Thoughts - Ambarish

15 May 2021

Recommendation engine using Text data ,Cosine Similarity and word embeddings technique

recommender engine

What are we trying to do

We will build a very simple recommendation engine using Text Data. To demostrate this we would use a case study approach and build a recommendation engine for a non profit organization Career Village.

CareerVillage.org is a nonprofit that crowdsources career advice for underserved youth. Founded in 2011 in four classrooms in New York City, the platform has now served career advice from 25,000 volunteer professionals to over 3.5M online learners. The platform uses a Q&A style similar to StackOverflow or Quora to provide students with answers to any question about any career.

The U.S. has almost 500 students for every guidance counselor. Underserved youth lack the network to find their career role models, making CareerVillage.org the only option for millions of young people in America and around the globe with nowhere else to turn.

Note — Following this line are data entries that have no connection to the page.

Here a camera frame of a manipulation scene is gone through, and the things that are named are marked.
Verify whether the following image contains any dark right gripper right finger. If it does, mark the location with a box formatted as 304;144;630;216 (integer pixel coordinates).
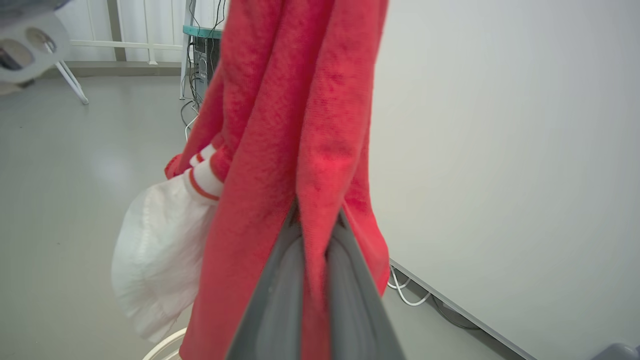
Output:
325;207;407;360

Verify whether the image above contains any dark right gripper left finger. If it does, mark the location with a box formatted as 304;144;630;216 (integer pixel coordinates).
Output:
226;199;306;360

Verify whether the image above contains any white fabric garment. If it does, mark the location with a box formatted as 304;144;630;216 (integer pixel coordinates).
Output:
111;175;221;345

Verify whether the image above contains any red knit sweater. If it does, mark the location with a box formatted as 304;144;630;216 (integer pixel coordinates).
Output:
165;0;391;360

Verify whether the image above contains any cream plastic laundry basket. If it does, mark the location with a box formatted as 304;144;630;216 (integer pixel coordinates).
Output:
142;327;188;360

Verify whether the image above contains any large white partition panel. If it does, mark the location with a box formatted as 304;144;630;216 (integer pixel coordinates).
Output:
370;0;640;360

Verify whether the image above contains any dark computer tower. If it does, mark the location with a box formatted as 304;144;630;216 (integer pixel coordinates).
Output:
192;37;221;101

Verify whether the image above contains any teal top white table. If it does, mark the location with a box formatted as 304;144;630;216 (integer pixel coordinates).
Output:
179;0;223;101

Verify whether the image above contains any white cable loop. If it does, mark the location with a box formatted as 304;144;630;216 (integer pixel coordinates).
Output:
387;265;432;307

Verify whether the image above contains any thin black floor cable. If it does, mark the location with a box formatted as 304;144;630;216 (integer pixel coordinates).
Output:
432;295;481;331

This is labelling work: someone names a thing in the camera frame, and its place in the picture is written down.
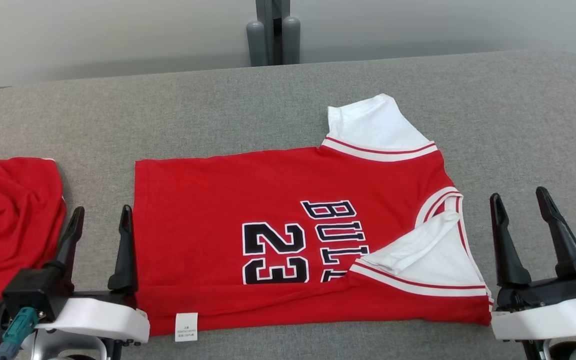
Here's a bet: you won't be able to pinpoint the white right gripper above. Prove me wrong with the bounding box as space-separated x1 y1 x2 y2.
489 186 576 343

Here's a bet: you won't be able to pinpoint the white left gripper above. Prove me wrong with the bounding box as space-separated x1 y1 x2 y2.
35 204 151 347

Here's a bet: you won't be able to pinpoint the red white basketball shorts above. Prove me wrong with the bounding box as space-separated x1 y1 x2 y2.
0 150 68 306

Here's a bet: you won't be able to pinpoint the red white basketball jersey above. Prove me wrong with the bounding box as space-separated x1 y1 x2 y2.
133 93 495 343

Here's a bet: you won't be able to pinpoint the left arm teal-plug black cable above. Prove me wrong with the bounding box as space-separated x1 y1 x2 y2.
0 307 40 360

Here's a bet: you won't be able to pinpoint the grey cylindrical post foot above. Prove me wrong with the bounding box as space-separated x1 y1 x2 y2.
281 15 302 65
246 20 269 68

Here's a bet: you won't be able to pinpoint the grey metal partition post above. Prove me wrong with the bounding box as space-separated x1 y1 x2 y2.
255 0 292 66

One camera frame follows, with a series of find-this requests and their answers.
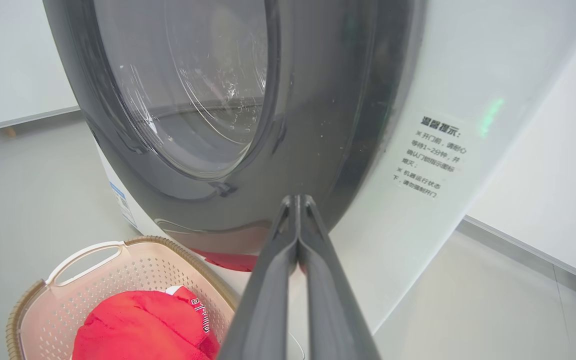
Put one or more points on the white washing machine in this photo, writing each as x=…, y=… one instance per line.
x=443, y=75

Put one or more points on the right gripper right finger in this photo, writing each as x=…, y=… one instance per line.
x=335, y=320

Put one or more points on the cream perforated laundry basket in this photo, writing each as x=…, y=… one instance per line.
x=133, y=270

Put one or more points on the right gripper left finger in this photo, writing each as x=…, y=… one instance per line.
x=263, y=310

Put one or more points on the clear warning text sticker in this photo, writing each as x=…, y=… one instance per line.
x=430, y=155

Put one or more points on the black round glass washer door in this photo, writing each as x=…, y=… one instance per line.
x=318, y=125

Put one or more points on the blue energy label sticker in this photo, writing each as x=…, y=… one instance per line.
x=124, y=205

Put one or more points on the red garment with white trim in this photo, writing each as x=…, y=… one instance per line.
x=138, y=330

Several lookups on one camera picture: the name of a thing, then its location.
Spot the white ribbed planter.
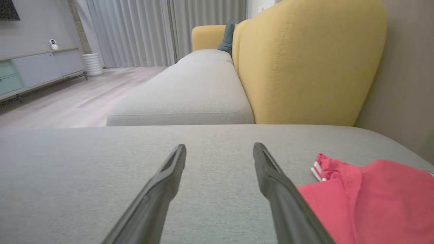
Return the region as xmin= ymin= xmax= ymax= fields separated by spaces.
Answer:
xmin=82 ymin=52 xmax=103 ymax=76

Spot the yellow sofa armrest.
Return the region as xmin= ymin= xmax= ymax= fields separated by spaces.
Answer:
xmin=191 ymin=24 xmax=235 ymax=52

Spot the brown wooden pillar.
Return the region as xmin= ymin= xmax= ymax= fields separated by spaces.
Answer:
xmin=67 ymin=0 xmax=92 ymax=55

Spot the red garment with care label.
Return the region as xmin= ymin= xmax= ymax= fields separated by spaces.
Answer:
xmin=297 ymin=153 xmax=434 ymax=244

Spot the large grey sofa seat cushion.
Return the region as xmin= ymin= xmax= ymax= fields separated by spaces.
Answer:
xmin=0 ymin=124 xmax=434 ymax=244

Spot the grey pleated curtain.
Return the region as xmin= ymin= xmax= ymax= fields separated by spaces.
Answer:
xmin=168 ymin=0 xmax=247 ymax=61
xmin=76 ymin=0 xmax=177 ymax=68

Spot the grey and green TV cabinet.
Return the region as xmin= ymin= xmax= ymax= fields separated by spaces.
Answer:
xmin=0 ymin=47 xmax=88 ymax=103

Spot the teal throw pillow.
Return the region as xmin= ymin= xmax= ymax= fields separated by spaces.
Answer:
xmin=217 ymin=19 xmax=236 ymax=55

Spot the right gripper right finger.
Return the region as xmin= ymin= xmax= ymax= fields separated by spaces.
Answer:
xmin=253 ymin=142 xmax=336 ymax=244

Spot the yellow sofa backrest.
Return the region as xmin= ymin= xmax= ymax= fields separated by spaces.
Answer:
xmin=232 ymin=0 xmax=388 ymax=126

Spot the long grey sofa seat cushion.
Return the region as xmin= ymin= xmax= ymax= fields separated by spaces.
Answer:
xmin=106 ymin=48 xmax=255 ymax=127

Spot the black wall television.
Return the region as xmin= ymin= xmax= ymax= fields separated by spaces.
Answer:
xmin=0 ymin=0 xmax=21 ymax=21

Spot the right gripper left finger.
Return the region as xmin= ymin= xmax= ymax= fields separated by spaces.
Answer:
xmin=102 ymin=144 xmax=187 ymax=244

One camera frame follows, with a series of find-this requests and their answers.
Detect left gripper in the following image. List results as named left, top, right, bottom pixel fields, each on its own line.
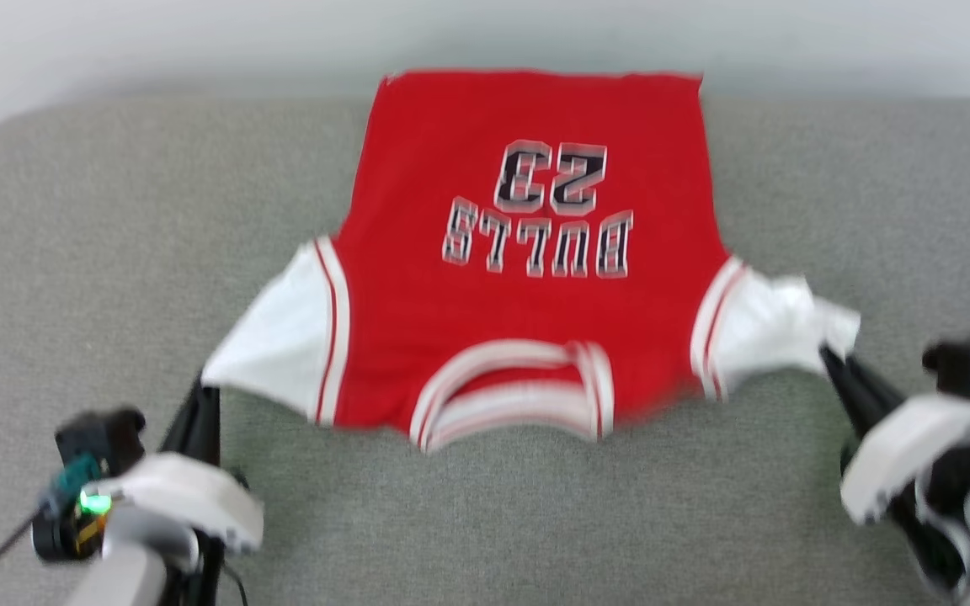
left=32, top=375, right=265, bottom=606

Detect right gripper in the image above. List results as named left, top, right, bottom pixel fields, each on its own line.
left=820, top=345, right=970, bottom=592

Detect red basketball jersey white sleeves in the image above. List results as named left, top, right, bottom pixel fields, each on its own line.
left=201, top=69, right=862, bottom=455

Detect teal left cable connector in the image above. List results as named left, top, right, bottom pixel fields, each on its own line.
left=39, top=454, right=109, bottom=518

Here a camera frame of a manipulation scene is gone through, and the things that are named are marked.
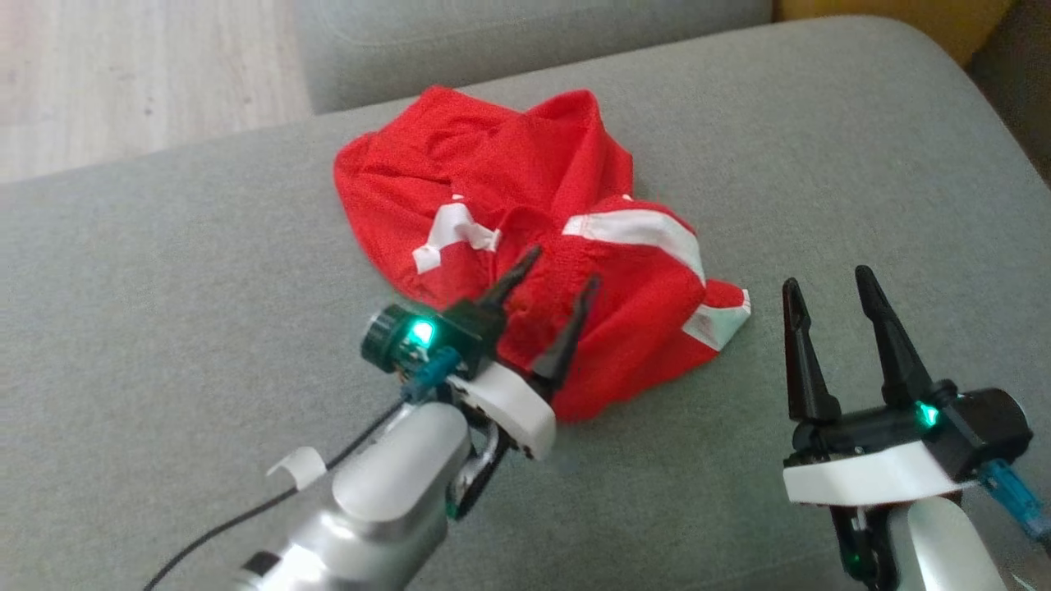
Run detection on red shirt with white sleeves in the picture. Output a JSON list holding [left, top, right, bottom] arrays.
[[333, 85, 752, 424]]

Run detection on grey fabric sofa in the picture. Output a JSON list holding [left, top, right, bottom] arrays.
[[0, 15, 1051, 591]]

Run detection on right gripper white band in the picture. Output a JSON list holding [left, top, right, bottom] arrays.
[[782, 264, 1035, 506]]

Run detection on white cable clip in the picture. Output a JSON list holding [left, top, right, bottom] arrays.
[[267, 447, 328, 492]]

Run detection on thin black cable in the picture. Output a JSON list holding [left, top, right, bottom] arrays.
[[141, 401, 407, 591]]

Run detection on mustard yellow object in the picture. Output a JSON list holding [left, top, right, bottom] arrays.
[[776, 0, 1019, 68]]

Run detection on grey sofa section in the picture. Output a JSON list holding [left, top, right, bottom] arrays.
[[296, 0, 774, 115]]

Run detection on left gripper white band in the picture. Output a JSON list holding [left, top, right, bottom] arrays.
[[360, 244, 602, 461]]

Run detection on blue cable plug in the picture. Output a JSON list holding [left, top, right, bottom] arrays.
[[401, 347, 462, 405], [979, 458, 1051, 543]]

To date, 25,000 volunteers have created profiles and opted in to receive emails when a career question is a good fit for them. To help students get the advice they need, the team at CareerVillage.org needs to be able to send the right questions to the right volunteers. The notifications sent to volunteers seem to have the greatest impact on how many questions are answered.

We will use the following

  • Questions asked by the students
  • Answers provided by the professionals and the professionals details

When a student asks a question, we would find similar questions which have been answered. Then we would connect the student question with the professional so that the professional can ask the question. In this blog post, we would explain the detailed strategy of finding similar questions.

Main Steps

The main steps are as follows:

  1. The questions have body and title. We make a consolidated column combining body and the title .
  2. We make use of word embeddings to create a vector for the questions text.
  3. We calculate the cosine similarity between the question asked and the consolidated list of questions. This would enable us select the top ten similarities and recommend the question to the professionals who have answered it.

Concepts

Word embeddings

From the TensorFlow documentation word embeddings documentation

Word embeddings give us a way to use an efficient, dense representation in which similar words have a similar encoding. Importantly, you do not have to specify this encoding by hand. An embedding is a dense vector of floating point values (the length of the vector is a parameter you specify). Instead of specifying the values for the embedding manually, they are trainable parameters (weights learned by the model during training, in the same way a model learns weights for a dense layer). It is common to see word embeddings that are 8-dimensional (for small datasets), up to 1024-dimensions when working with large datasets. A higher dimensional embedding can capture fine-grained relationships between words, but takes more data to learn.

word embedding example

Above is a diagram for a word embedding. Each word is represented as a 4-dimensional vector of floating point values. Another way to think of an embedding is as “lookup table”. After these weights have been learned, you can encode each word by looking up the dense vector it corresponds to in the table.

Cosine similarity

If we have 2 vectors A and B, cosine similarity is the cosine of the angle between them. If A and B are very similar, the value is closer to 1 and if they are very dissimilar, the value is closer to zero.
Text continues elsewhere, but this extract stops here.